Patagopelta (meaning "Patagonian shield") is an extinct genus of nodosaurine dinosaur from the Late Cretaceous (upper Campanian–lower Maastrichtian) Allen Formation of Argentina. The genus contains a single species, P. cristata, known from a partial skeleton. Patagopelta is a very small ankylosaur, comparable in size to the dwarf nodosaurid Struthiosaurus, about  long.

Discovery and naming 
The Patagopelta fossil material was found in sediments of the Allen Formation (Salitral Moreno locality) near General Roca, Río Negro Province, Argentina. This locality is dated to the upper Campanian to lower Maastrichtian ages of the Late Cretaceous period. The first remains were described in 1996 and often appeared in the literature as the "Argentinian ankylosaur". The fossil material consists of various osteoderms, a tooth, dorsal and caudal vertebrae, and femora. The Patagopelta holotype specimen, MPCA-SM-78, is represented by a cervical half-ring element.

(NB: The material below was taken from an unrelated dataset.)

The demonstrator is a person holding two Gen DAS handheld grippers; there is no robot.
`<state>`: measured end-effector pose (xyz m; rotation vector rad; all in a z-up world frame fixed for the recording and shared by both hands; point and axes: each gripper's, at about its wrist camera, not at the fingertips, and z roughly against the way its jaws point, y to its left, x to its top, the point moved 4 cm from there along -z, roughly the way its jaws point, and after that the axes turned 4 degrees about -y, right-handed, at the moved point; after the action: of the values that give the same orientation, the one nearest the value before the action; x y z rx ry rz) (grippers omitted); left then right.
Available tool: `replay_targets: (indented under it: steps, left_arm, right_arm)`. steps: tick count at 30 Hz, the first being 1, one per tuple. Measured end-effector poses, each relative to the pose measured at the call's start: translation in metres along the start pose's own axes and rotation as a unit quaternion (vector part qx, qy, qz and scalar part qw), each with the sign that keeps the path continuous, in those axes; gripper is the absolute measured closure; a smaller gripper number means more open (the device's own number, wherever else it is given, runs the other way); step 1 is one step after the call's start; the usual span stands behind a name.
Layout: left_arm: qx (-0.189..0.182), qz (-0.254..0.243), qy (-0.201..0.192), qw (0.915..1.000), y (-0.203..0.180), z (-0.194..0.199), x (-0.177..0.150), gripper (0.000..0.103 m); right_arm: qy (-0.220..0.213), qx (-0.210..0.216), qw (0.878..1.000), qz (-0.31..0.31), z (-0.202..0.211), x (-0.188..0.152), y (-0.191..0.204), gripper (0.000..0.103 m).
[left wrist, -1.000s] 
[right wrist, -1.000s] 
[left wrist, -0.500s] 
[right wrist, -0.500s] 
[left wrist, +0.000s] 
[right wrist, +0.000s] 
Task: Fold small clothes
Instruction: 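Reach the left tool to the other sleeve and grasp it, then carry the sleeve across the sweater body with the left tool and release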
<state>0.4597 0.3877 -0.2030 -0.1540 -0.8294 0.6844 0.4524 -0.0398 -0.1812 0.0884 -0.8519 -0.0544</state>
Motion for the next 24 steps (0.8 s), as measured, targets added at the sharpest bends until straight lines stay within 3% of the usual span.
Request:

New remains described in 2022 allowed Patagopelta cristata to be described as a new genus and species of nodosaurine dinosaurs by Facundo Riguetti, Xabier Pereda-Suberbiola, Denis Ponce, Leonardo Salgado, Sebastián Apesteguía, Sebastián Rozadilla, and Victoria Arbour. The generic name, "Patagopelta", is derived from "Patago", a reference to the discovery of the taxon in Argentinian Patagonia, and the Greek word "pelta", meaning "shield". The specific name, "cristata", means "crested" in Latin, referring to the large crests on its cervical osteoderms and femur.

Classification 
In their phylogenetic analyses, Riguetti et al. (2022) recovered Patagopelta as a member of the Nodosaurinae, within a clade of entirely North American nodosaurids from the middle of the Cretaceous period, in contrast to previous analyses that recovered it in the Panoplosaurini. In either case, it suggests that nodosaurids were part of a migration event of North American fauna into South America.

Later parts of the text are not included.